─── Provided entries
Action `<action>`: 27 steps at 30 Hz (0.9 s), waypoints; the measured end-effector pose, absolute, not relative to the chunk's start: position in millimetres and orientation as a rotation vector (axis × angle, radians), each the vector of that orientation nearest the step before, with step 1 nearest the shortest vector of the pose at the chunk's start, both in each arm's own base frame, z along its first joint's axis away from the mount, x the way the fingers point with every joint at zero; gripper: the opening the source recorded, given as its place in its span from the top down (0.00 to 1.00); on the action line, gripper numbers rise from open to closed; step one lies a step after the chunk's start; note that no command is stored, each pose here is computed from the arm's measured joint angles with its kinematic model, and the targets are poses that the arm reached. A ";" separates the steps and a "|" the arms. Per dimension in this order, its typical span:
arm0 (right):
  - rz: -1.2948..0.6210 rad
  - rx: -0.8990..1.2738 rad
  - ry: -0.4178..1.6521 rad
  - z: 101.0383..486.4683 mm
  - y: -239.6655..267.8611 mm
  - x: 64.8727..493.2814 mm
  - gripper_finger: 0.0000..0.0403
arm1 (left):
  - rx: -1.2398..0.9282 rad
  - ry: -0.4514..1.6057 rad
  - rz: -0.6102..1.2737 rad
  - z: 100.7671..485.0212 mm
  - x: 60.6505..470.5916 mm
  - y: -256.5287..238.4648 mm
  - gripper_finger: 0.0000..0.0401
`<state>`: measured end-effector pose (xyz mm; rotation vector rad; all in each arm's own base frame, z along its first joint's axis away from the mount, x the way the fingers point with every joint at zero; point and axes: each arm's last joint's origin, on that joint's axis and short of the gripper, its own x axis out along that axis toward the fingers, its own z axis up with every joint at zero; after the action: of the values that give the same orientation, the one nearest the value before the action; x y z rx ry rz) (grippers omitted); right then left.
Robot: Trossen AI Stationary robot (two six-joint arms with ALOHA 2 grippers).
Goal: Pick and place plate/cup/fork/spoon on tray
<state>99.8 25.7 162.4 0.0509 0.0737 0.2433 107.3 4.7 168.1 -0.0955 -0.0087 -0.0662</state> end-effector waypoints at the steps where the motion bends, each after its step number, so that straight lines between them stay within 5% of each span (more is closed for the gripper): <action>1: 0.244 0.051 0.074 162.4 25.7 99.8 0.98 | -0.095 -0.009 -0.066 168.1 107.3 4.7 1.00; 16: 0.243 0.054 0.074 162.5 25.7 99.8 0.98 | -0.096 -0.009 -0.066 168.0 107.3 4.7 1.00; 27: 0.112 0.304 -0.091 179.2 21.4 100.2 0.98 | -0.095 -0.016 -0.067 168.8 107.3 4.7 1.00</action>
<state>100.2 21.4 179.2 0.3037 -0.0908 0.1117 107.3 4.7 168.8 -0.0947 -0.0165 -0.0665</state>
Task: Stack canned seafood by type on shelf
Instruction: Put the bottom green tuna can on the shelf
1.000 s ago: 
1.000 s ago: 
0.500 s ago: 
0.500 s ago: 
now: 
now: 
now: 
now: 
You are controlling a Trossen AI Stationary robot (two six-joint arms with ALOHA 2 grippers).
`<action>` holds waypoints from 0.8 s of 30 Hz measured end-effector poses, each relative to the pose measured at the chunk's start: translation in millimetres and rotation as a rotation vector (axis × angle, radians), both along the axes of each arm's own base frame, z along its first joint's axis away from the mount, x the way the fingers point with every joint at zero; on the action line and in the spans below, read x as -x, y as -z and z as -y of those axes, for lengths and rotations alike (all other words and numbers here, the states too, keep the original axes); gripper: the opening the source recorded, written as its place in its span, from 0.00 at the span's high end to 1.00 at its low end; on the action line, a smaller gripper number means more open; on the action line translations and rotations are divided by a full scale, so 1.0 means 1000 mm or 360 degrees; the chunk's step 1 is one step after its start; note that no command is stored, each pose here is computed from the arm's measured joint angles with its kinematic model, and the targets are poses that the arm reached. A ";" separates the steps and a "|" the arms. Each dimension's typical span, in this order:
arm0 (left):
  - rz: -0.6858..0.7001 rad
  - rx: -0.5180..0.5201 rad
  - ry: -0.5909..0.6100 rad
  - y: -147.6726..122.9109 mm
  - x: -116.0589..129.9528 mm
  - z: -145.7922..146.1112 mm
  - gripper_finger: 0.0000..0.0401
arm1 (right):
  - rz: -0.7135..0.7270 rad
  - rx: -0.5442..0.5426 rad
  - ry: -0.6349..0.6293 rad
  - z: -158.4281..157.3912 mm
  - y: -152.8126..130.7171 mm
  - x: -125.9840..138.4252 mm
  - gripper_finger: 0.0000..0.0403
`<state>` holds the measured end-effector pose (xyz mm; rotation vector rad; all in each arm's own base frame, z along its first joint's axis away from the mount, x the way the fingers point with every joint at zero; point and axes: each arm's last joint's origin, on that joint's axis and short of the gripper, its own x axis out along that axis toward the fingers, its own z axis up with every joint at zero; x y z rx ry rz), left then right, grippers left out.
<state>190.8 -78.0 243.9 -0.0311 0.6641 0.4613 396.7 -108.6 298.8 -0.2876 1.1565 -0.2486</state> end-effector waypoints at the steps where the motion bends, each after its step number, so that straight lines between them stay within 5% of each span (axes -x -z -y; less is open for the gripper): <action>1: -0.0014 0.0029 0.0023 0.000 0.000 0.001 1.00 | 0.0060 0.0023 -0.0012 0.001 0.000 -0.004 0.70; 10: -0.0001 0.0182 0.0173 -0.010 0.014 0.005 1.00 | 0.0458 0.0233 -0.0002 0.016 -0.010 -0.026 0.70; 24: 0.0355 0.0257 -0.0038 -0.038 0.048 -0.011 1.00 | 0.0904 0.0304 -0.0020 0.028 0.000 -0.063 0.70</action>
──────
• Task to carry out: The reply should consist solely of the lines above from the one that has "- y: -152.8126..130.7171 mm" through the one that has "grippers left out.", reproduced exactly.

• Answer:
  - y: -152.8126..130.7171 mm
  - x: -125.9840..138.4252 mm
  - gripper_finger: 0.0000..0.0403
`<state>` holds the measured end-effector pose (xyz mm; rotation vector rad; all in each arm's own base frame, z along its first joint's axis away from the mount, x the way the fingers point with every joint at zero; point and axes: each arm's last joint's origin, on that joint's axis and short of the gripper, its own x axis out along that axis toward the fingers, its own z axis up with every joint at zero; x y z rx ry rz), left then right, grippers left out.

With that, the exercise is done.